I think I answered the first section regarding driver size and models. Specific models will be covered in part 2 & 3. But you are right, 4-way systems in a car is very unusual. I guess it happens, but unusual. But maybe one justification for a for 4-way system is that I am building this for me, the owner and driver. I will never sit in the back and hardly be a passenger. So all focus is directed to the driver (seat). And as I mentioned, the majority of all the music we listen to is 2 channel audio.

*Returning to omnidirectional sound.*... not entirely done with that.

One problem, because it is a problem, all loudspeaker producers struggle with is replicating a speaker that can produce all of the sound from one speaker, that would be the ideal. But I've never heard a coaxial speaker that does this well. Perhaps I've not listened enough to a wide range of producers, maybe someone have and know exactly which one. Maybe it exist as a concept, I simply don't know. So I can therefore only use what I am aware of. But one thing we know is that high frequency's are very direct, pin-point, while low frequency's is the opposite. Also, low frequency's tend to resonate with its environment, so lower midrange pitch's and bass is not as sensitive to their physical placement, while upper mid's and tweeters are. So lets look at one horrible tweeter position in a car. 

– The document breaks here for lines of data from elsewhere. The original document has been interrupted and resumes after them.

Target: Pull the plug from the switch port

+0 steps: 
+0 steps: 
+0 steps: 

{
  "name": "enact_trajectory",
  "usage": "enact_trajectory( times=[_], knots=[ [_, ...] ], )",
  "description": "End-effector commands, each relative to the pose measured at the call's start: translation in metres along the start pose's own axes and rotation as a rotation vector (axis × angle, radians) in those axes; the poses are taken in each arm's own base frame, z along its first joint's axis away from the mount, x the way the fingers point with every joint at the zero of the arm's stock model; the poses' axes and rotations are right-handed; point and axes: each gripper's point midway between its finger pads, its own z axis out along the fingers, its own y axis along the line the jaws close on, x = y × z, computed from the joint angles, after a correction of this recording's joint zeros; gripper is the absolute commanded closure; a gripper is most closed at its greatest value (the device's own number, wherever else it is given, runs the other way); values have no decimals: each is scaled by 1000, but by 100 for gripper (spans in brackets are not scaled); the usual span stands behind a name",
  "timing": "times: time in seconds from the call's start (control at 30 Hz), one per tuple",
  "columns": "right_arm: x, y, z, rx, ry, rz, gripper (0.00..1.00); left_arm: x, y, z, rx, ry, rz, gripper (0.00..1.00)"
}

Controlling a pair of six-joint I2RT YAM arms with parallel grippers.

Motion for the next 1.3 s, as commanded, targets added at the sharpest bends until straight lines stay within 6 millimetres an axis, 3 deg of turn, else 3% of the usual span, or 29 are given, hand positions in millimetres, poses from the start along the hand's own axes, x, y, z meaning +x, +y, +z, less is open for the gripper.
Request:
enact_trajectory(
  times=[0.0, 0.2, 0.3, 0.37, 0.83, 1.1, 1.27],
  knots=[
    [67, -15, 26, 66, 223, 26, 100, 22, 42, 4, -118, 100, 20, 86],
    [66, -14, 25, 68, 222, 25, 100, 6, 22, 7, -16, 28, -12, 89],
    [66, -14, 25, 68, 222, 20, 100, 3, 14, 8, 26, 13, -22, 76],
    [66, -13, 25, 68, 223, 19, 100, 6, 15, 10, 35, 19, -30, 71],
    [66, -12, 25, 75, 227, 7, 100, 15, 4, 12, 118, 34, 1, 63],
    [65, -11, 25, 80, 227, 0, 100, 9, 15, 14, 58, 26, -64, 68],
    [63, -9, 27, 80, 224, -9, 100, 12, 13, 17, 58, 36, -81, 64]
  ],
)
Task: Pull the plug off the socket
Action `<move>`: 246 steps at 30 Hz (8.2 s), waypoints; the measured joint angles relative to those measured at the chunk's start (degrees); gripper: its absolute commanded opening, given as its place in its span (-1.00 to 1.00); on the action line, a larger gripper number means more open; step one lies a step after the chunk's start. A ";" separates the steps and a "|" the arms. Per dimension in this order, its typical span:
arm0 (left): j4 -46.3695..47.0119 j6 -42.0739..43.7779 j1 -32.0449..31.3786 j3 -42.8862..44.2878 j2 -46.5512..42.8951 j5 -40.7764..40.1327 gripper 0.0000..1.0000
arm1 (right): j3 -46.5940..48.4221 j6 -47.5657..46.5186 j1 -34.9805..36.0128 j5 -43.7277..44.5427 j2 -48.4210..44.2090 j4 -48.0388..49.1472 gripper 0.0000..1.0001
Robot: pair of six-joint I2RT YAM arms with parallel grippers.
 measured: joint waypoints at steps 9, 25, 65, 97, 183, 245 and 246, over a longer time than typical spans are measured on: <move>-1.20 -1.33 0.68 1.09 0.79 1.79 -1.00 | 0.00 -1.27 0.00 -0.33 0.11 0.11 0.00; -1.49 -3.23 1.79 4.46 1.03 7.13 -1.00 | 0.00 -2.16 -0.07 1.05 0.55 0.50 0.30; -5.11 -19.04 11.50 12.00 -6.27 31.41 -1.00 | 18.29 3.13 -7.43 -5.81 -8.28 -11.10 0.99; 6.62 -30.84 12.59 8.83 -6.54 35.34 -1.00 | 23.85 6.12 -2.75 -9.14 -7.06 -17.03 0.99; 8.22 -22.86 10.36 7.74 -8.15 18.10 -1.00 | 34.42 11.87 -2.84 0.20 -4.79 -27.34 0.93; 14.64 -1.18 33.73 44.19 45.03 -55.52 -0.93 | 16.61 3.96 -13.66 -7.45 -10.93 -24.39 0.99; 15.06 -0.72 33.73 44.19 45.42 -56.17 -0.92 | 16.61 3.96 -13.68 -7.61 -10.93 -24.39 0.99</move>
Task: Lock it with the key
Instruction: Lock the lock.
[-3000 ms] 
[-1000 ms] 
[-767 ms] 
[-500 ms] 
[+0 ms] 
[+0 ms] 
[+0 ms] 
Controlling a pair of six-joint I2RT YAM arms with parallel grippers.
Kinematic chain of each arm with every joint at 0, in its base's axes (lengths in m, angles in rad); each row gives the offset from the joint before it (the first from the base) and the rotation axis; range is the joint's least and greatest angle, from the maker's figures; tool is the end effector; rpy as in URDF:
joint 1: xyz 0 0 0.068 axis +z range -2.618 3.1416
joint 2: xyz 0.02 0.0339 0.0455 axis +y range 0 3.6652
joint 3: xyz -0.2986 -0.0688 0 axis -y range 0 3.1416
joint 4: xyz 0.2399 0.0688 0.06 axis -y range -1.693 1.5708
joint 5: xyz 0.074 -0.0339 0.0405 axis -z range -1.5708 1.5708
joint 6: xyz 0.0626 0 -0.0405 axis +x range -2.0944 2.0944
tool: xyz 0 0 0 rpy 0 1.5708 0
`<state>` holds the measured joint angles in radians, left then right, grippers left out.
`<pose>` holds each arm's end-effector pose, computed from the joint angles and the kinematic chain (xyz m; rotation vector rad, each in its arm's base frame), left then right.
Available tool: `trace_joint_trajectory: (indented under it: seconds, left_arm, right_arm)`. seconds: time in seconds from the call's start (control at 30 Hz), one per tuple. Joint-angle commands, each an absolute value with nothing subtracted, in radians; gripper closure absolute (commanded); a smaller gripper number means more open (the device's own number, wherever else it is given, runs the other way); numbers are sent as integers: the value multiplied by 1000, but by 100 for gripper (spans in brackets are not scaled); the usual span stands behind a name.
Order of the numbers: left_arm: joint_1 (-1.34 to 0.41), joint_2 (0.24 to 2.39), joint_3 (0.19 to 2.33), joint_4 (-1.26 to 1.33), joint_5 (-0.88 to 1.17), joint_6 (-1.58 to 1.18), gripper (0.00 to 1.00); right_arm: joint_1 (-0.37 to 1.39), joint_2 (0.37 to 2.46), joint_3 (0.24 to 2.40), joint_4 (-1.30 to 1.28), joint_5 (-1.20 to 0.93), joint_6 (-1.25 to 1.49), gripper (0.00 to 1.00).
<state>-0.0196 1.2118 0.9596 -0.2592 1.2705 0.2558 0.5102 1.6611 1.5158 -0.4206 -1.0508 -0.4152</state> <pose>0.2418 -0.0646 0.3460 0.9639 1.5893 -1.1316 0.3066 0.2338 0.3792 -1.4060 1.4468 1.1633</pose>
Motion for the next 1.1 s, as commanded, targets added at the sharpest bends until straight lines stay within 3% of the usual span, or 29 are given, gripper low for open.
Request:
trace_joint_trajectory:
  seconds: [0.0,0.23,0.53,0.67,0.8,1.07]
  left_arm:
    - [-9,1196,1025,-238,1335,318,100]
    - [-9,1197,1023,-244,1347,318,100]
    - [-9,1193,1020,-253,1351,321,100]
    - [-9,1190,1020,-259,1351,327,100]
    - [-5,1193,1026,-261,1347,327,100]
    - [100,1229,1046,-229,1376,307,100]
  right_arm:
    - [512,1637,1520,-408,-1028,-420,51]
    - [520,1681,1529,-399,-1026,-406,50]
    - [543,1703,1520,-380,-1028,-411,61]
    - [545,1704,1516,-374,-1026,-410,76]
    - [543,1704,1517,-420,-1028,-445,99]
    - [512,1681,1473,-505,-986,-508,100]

Do you see that expensive Focal Utopia Be system, the tweeter is positioned off-axis to the driver... WTF. The installer obviously have no concept of the narrow sound image a tweeter has. Its almost like a needle, very pinpointed and ofc, I am talking about the so called sweet spot which is right in-front of it. Place your ear at 0 degree at you can clearly hear much higher pitches and frequency's than at 20, 45 and 90 degree's. The Utopia Be tweeter is facing 90 degree (or so) away from the listener, so a large portion of the upper hertz cannot be heard, that is like hiding the tweeter. What a shame.

We are now entering a very exciting and interesting topic of *omnidirectional* and *ALT- Acoustic Lens Technology.*


> The term omnidirectional implies an equal sensitivity in all directions. An omnidirectional microphone, for example, will pick up sound from all around it, in all directions. An omnidirectional antennae will send or receive signals equally well in all directions.


Because the tweeter is so direct, this causes problems, it means that you can only experience the best of the tweeter at a narrow area. This is ofc not ideal, so you want a tweeter that is equally good on, on- as off-axis. That is why you sometimes see tweeters that use a small *faceplate* to make it sound more even and also help the diaphragm to breakup less at certain frequency's. For ScanSpeak Be that around 5 kHz. To help the tweeter even further you need to add a "sound lens"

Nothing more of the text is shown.